Here are some considerations to keep in mind:

 

    1. a.    The Memo and ORS 90.303 both prohibit screening applicants for arrests, regardless of the conduct that led to the arrest;
    2. b.    ORS 90.303 says that an arrest which has not been dismissed, but is still pending (i.e. a conviction is still possible) may be considered in tenant screening. The HUD Memo does not address this issue – so we don’t know what the feds would say. Accordingly, it may be prudent to take a more balanced approach in these situations.

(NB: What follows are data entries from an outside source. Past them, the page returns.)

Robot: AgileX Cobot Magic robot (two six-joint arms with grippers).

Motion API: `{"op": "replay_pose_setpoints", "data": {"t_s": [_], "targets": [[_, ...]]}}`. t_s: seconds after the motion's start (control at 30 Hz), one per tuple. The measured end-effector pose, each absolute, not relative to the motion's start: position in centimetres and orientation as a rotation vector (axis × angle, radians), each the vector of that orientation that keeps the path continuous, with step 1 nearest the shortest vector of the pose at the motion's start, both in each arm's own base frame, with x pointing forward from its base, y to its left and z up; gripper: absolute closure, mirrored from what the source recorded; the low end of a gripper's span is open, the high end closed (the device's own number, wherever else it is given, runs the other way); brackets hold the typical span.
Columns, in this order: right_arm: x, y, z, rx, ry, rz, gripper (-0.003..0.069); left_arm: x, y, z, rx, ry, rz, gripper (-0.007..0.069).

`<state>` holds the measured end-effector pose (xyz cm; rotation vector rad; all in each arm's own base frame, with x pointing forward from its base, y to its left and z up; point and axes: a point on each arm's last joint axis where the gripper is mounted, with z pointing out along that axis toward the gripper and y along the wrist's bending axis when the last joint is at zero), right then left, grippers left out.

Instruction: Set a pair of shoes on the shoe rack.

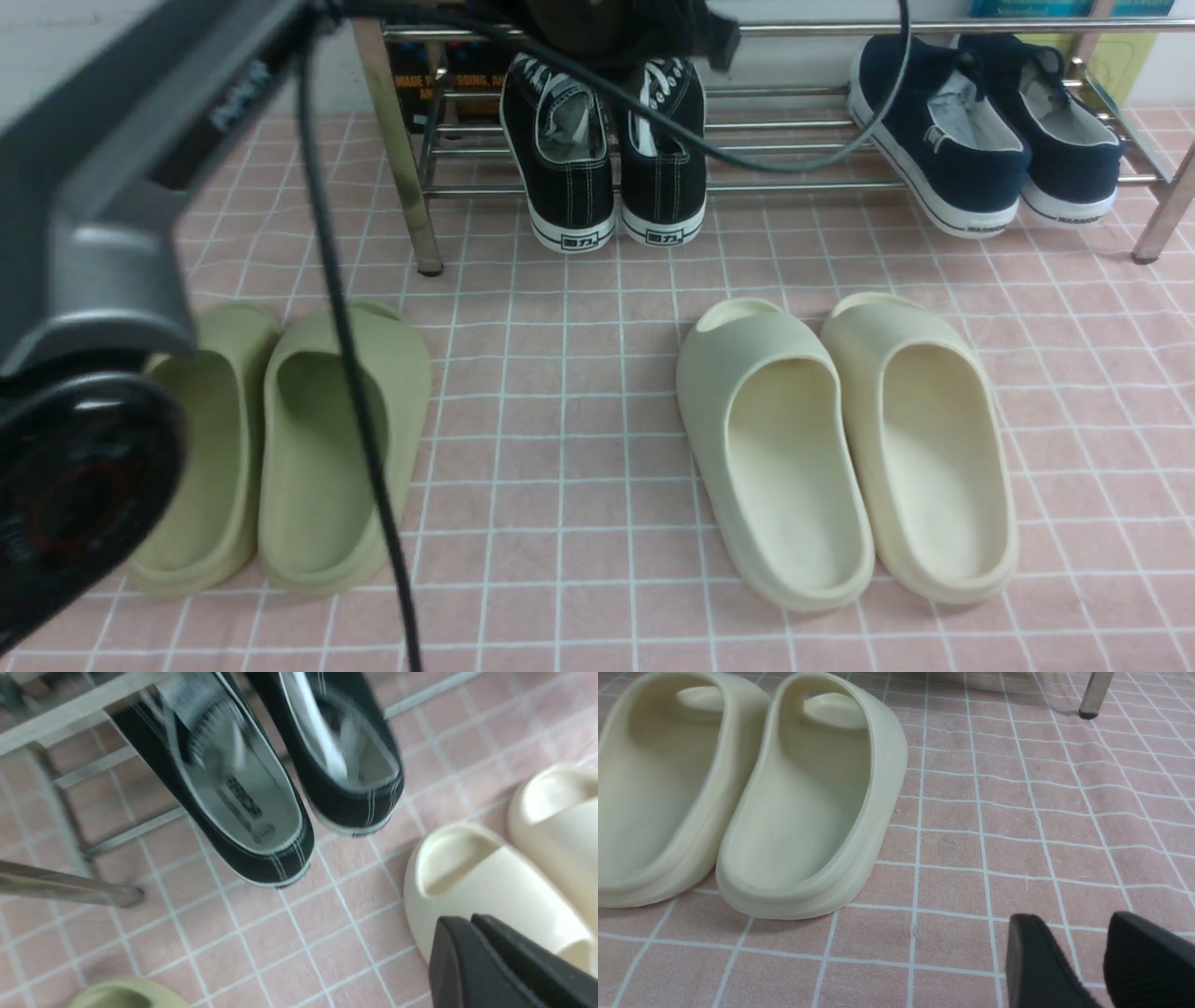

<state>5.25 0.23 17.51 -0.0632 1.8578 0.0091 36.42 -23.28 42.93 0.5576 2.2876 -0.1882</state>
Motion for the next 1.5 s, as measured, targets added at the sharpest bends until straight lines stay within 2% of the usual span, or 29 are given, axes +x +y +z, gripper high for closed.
{"op": "replay_pose_setpoints", "data": {"t_s": [0.03, 0.07, 0.17, 0.27, 0.37, 0.5, 0.8, 0.93, 1.07, 1.1, 1.27, 1.5], "targets": [[5.3, 0.2, 17.5, -0.063, 1.858, 0.009, 0.0419, 35.4, -22.6, 44.5, 0.546, 2.253, -0.196, 0.0584], [5.3, 0.2, 17.5, -0.063, 1.858, 0.009, 0.0419, 35.2, -22.4, 44.8, 0.544, 2.247, -0.197, 0.0584], [5.3, 0.2, 17.5, -0.063, 1.858, 0.009, 0.0419, 31.4, -19.8, 49.4, 0.516, 2.15, -0.225, 0.0582], [5.3, 0.2, 17.5, -0.063, 1.858, 0.009, 0.0419, 27.8, -17.4, 51.5, 0.517, 2.116, -0.23, 0.0578], [5.3, 0.2, 17.5, -0.063, 1.858, 0.009, 0.0419, 24.5, -15.0, 52.0, 0.515, 2.116, -0.214, 0.0573], [5.3, 0.2, 17.5, -0.063, 1.858, 0.009, 0.0419, 21.6, -12.8, 50.4, 0.507, 2.175, -0.173, 0.0573], [5.3, 0.2, 17.5, -0.063, 1.858, 0.009, 0.0419, 13.4, -6.7, 41.1, 0.315, 2.145, -0.21, 0.0571], [5.3, 0.2, 17.5, -0.064, 1.858, 0.008, 0.0419, 11.3, -5.3, 37.8, 0.313, 2.107, -0.226, 0.0571], [5.3, 0.2, 17.5, -0.064, 1.858, 0.008, 0.0419, 9.4, -4.3, 36.3, 0.314, 1.978, -0.297, 0.0575], [5.3, 0.2, 17.5, -0.064, 1.858, 0.008, 0.0419, 8.2, -3.6, 36.2, 0.308, 1.868, -0.346, 0.0584], [5.3, 0.2, 17.5, -0.064, 1.858, 0.008, 0.0419, 5.2, -2.1, 35.3, 0.297, 1.626, -0.441, 0.0606], [5.3, 0.2, 17.5, -0.064, 1.858, 0.008, 0.0419, 3.3, -0.8, 32.6, 0.325, 1.447, -0.389, 0.0606]]}}
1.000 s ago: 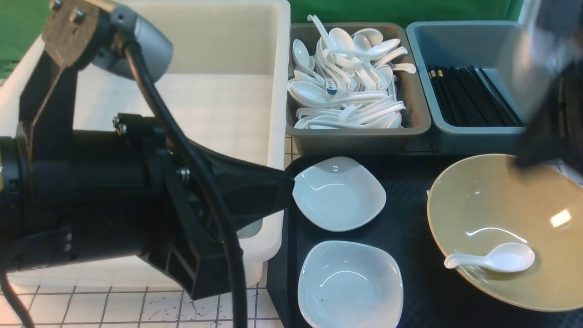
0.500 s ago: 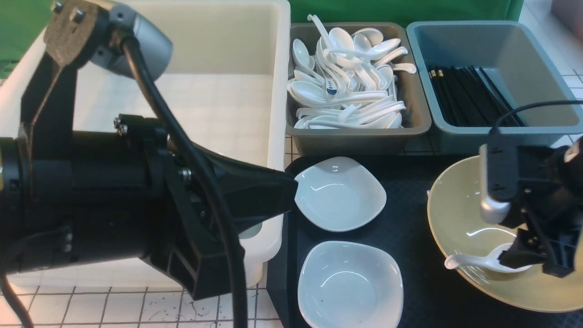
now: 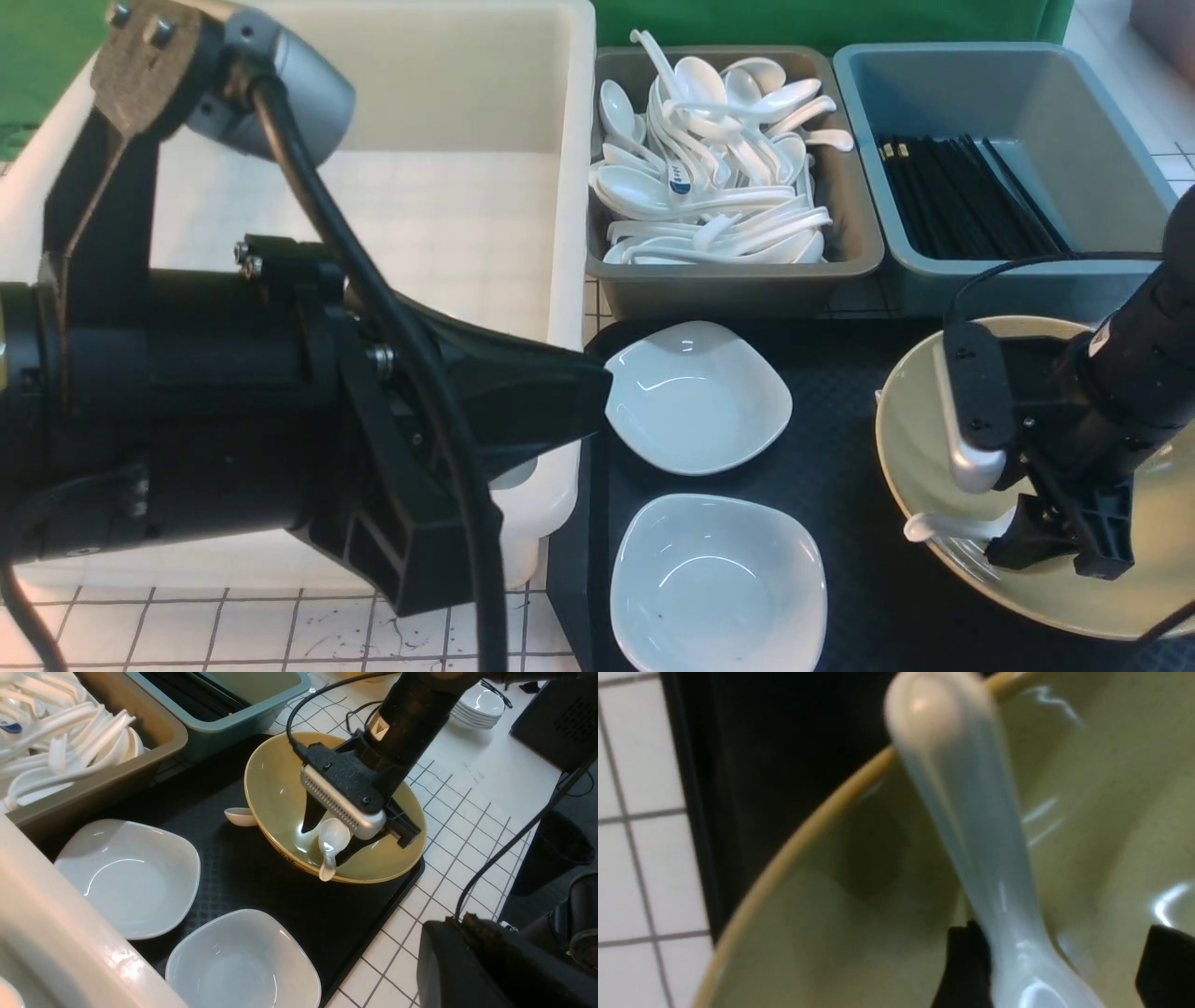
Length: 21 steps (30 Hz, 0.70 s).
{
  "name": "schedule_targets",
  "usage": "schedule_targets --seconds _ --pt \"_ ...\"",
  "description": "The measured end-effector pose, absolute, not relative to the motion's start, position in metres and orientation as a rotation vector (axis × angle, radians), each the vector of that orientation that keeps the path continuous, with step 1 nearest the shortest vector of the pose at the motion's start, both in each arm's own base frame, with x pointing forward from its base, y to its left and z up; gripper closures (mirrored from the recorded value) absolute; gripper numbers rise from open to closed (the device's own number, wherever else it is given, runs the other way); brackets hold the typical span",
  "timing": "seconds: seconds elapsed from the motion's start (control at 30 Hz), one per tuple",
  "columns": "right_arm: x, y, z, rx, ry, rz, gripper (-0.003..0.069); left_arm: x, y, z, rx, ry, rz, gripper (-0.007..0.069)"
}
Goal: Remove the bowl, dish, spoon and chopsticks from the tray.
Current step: Use the right arm to grab the soup spoon in the middle
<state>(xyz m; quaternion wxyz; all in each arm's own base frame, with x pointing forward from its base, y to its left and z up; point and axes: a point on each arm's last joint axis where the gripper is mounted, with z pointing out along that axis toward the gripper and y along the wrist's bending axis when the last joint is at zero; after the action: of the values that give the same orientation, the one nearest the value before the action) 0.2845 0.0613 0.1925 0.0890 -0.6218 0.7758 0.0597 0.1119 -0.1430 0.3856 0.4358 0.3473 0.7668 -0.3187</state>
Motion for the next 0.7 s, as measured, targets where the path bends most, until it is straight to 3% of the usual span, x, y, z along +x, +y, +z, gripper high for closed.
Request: schedule_targets --seconds 0.2,0.43,0.53,0.63,0.7 --pt "0.295 0.062 0.176 -1.857 2.289 0.141 0.0198 0.112 -0.143 0.386 0.864 1.908 -0.794 0.0626" --pt "0.297 0.062 0.175 -1.882 2.257 0.13 0.0338 0.112 -0.143 0.386 0.86 1.91 -0.803 0.0626" --pt "0.296 0.062 0.176 -1.888 2.264 0.147 0.0339 0.112 -0.143 0.386 0.861 1.909 -0.802 0.0626" --pt "0.297 0.063 0.184 -1.832 2.323 0.171 0.034 0.112 -0.143 0.386 0.864 1.907 -0.8 0.0626" --pt "0.303 0.064 0.203 -1.631 2.44 0.173 0.0341 0.112 -0.143 0.386 0.866 1.905 -0.798 0.0626"
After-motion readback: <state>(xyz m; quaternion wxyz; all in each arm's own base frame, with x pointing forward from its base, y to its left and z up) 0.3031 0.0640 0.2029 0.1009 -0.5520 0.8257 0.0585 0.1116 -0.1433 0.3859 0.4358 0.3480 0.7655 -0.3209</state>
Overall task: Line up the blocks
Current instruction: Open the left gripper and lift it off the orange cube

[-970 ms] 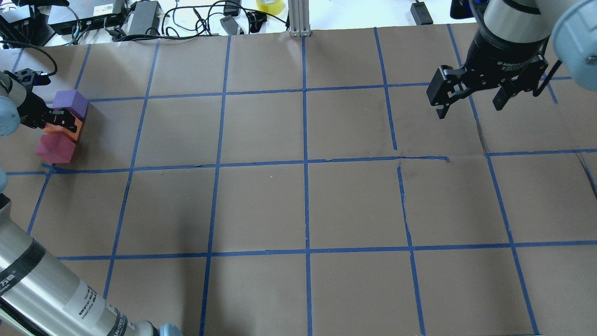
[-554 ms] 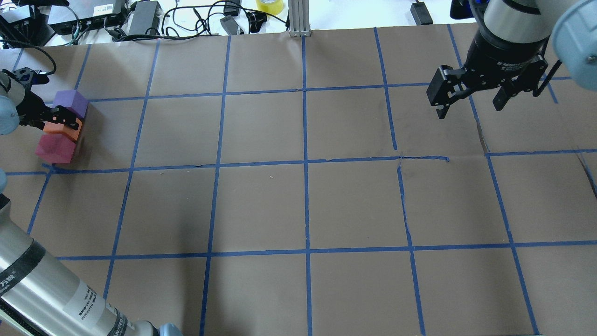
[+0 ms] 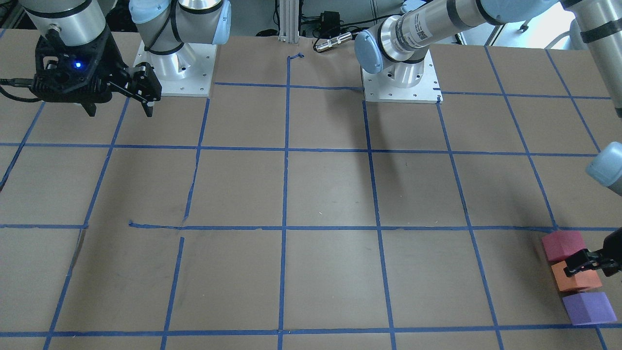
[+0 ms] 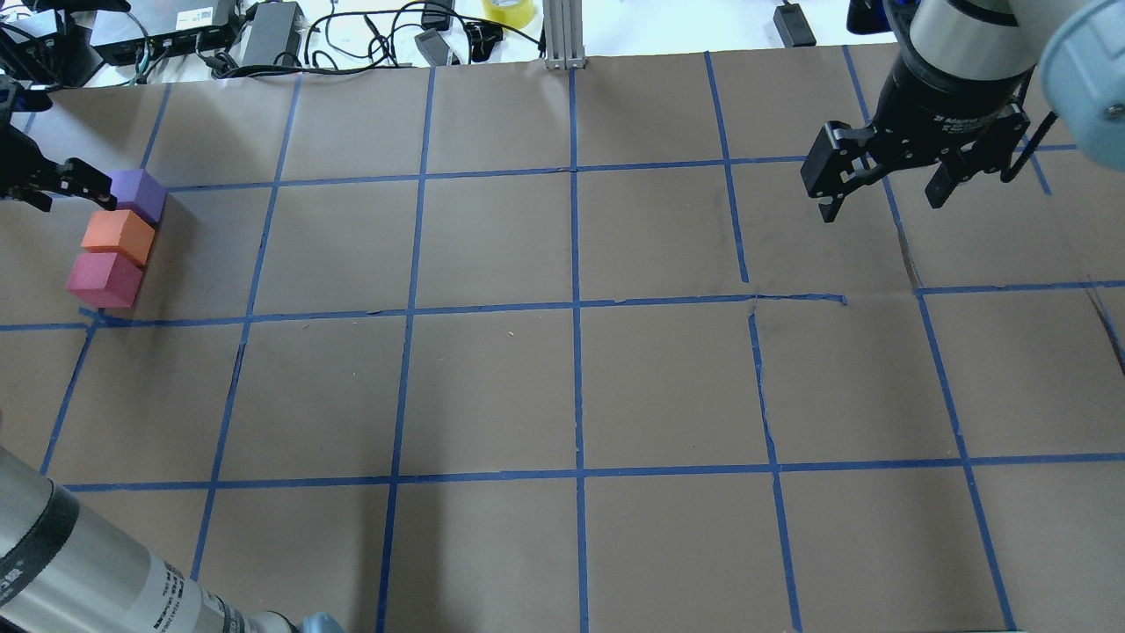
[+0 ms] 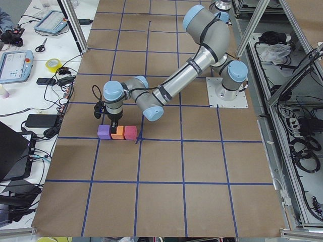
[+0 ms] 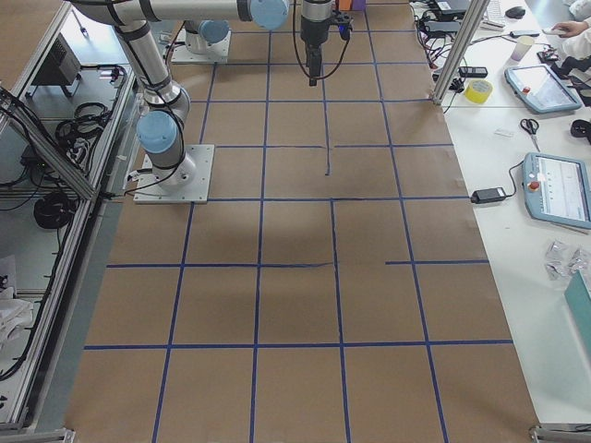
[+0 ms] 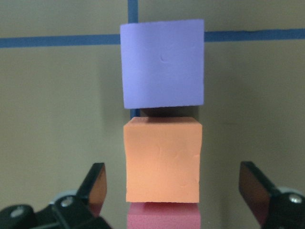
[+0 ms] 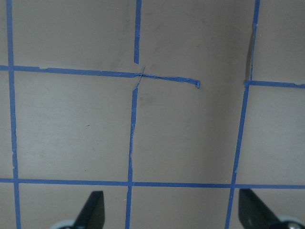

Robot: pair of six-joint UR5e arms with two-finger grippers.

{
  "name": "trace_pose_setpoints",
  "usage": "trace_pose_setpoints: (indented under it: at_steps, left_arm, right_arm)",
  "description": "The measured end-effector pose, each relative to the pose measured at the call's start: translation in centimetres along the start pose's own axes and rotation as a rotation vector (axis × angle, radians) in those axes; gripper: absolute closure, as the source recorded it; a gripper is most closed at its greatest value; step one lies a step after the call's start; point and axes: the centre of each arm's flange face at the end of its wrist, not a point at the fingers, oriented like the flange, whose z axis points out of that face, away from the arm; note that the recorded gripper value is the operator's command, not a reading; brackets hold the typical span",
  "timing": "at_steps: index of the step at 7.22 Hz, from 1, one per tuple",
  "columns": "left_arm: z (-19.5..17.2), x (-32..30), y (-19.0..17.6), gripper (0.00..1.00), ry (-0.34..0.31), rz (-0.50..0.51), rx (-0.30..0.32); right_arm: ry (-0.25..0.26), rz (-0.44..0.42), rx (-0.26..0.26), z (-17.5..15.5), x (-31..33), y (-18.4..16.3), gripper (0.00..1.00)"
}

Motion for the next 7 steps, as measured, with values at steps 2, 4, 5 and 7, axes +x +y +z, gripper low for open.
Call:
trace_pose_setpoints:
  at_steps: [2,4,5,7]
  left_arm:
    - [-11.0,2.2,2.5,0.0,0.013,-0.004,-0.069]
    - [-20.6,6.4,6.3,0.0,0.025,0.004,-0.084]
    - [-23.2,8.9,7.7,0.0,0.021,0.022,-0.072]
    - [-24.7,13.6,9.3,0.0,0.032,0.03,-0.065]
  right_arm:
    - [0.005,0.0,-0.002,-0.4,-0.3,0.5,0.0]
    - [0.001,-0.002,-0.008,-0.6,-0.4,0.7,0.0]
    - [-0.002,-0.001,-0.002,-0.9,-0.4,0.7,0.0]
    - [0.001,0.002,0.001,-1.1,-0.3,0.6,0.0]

For example, rather than having a blanket policy that a tenant will automatically be rejected if their charge is still pending, landlords and managers should evaluate the matter based upon (a) When the matter will be resolved, e.g. a week, a month, or a year? (b) What was the charge? (c) If convicted, would the applicant automatically be denied?  As noted above, the whole issue of criminal background information is an element of the application process that need not be fully vetted, if, regardless of the crime, its severity or recency, the person would fail the application process on other grounds. If so, there is no need to rely upon the community’s criminal background policy to vet an applicant. However, a word of caution here: Be prudent when selecting a basis for denial. Using a weak reason, versus a stronger one, can be viewed as pretextual if the applicant is a member of a protected class. In other words, beware of using a credit basis for denial if it is “iffy” and exclude the criminal background basis. In these cases, landlords and managers should consult legal counsel; it may be best to use both bases. 
    3. c.    ORS 90.303 says that a landlord may consider a conviction for certain conduct, generally relating to threats of violence, drugs, sex, or property damage, which would indicate risks to fellow tenants or the landlord. However, the HUD Memo is broader and more subtle (i.e. it demands an evaluation beyond a one-size-fits-all rejection policy). In short, do not rely solely on ORS 90.303, to the exclusion of the more balanced approach demanded by the Memo.
    4. d.    Unlike the HUD Memo, ORS 90.303 does not address how long ago the conviction occurred, or require an evaluation of what the applicant had been doing since the conviction. (i.e. evidence of rehabilitation). The General Landlord-Tenant Coalition could not reach agreement on whether to use a five or seven year standard in the statute, nor whether multiple convictions should be dealt with differently than single ones. Accordingly, our statute is silent on this. Footnote 34 of the Memo cites to the following authority, which mentions six to seven years: 

 

“(S)ee, Megan C. Kurlychek et al., Scarlet Letters and Recidivism: Does an Old Criminal Record Predict Future Offending?, 5 Criminology and Pub. Pol’y 483 (2006) (reporting that after six or seven years without reoffending, the risk of new offenses by persons with a prior criminal history begins to approximate the risk of new offenses among persons with no criminal record).”

 

Conclusion.  Landlords and managers could be forgiven for feeling they are caught in a dilemma. If they follow Oregon law, it may not be enough – but at least the statutes are black and white. And while it may be sufficient to follow federal law, today that requires a “disparate impact” analysis, which, at best, is a shifting and nuanced set of “guidelines”. Perhaps most unsettling, now a good faith effort to comply with the tenant application process is not enough. Unintentional discrimination, now known under the more benign title, “disparate impact”, is more of a concept than a law, since it does not depend upon one’s overt actions,  - however well intended - but upon the long term “consequences” of those actions based upon inferred and empirical statistics derived from academic writings, analysis, surveys, footnotes, and demographics. Is this something landlords and managers can or should be expected to fully appreciate and understand?  The best we can do today is to keep alert to the issue. MHCO will have more on this minefield in coming articles.